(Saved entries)
◆ ◆ ◆

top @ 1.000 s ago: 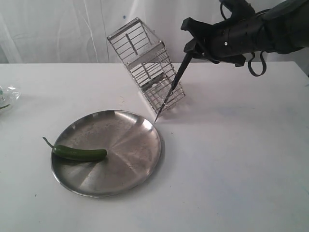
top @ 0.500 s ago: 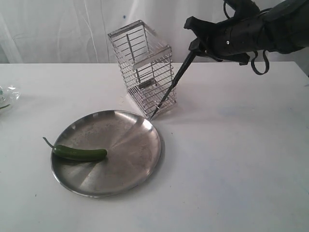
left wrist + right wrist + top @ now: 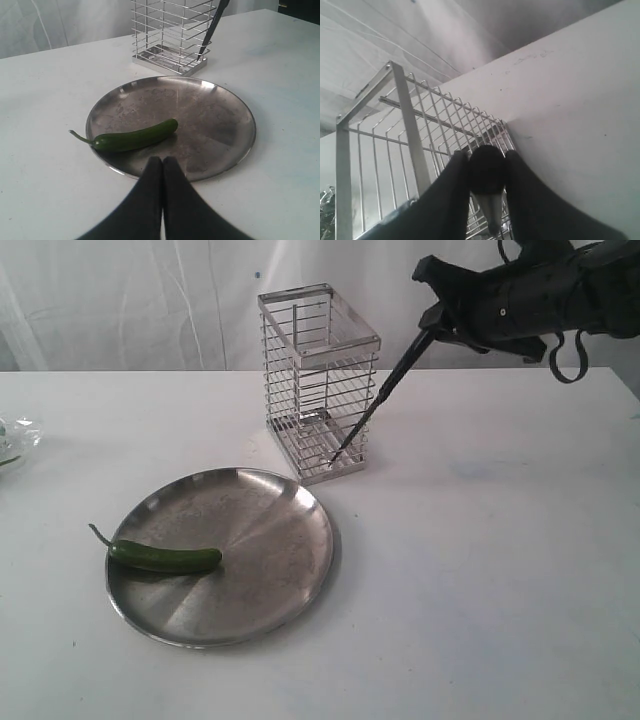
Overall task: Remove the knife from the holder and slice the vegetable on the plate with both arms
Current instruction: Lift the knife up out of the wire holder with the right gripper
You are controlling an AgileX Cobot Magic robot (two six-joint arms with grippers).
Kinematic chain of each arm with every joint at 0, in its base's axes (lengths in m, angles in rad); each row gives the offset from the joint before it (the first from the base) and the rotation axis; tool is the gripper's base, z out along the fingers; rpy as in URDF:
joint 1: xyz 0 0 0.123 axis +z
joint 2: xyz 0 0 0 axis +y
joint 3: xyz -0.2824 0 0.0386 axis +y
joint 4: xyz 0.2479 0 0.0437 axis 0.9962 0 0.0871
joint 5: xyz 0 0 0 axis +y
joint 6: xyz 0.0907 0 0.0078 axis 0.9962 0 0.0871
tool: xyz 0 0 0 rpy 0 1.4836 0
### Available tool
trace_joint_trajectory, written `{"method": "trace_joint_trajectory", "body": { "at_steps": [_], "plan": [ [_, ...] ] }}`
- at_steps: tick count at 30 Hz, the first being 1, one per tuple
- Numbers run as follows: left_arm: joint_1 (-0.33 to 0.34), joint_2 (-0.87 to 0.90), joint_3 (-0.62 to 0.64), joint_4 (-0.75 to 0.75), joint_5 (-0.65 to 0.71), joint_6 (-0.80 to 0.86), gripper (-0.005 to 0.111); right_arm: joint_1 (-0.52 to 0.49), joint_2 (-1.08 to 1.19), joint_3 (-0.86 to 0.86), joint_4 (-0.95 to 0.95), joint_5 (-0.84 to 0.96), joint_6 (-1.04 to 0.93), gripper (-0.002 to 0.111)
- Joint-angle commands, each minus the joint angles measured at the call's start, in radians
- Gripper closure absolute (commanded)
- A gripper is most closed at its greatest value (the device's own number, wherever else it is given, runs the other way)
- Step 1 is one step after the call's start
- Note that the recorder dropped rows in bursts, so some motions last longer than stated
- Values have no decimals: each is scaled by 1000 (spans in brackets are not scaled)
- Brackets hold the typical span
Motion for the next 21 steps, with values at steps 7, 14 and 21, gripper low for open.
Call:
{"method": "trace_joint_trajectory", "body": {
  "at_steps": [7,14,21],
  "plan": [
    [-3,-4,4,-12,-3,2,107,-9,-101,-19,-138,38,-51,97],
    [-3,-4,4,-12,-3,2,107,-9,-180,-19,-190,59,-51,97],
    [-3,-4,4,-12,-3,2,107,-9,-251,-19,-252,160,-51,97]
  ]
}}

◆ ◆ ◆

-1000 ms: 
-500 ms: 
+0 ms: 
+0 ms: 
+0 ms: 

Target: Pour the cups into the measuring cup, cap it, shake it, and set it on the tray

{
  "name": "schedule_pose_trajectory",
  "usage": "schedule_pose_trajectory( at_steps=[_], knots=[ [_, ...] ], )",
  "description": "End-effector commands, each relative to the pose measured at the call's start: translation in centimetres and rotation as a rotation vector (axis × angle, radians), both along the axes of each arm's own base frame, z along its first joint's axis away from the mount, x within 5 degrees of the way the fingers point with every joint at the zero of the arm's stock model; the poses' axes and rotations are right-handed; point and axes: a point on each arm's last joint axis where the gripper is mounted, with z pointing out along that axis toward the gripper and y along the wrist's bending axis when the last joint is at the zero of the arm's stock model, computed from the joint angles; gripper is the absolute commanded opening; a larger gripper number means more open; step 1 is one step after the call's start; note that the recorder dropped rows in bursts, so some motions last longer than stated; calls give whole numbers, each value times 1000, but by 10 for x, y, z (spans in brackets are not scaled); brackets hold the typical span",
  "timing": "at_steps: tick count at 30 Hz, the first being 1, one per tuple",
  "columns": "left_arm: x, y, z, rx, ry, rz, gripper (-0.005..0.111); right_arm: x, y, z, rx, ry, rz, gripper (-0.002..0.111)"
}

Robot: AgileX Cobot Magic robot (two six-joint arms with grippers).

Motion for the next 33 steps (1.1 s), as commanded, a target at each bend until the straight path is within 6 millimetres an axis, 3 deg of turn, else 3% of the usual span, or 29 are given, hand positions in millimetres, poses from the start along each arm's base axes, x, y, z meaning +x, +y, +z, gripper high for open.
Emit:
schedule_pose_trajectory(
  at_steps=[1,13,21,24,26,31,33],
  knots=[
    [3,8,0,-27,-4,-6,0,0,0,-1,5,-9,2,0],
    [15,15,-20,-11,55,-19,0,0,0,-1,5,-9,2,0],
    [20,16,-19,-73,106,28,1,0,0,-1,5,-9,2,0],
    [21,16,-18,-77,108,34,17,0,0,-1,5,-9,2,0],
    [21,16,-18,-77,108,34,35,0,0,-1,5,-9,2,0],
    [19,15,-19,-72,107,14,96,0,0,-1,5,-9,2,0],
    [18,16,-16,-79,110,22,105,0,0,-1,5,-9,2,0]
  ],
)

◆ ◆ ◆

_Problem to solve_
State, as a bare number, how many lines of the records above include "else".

_Response to this task_
2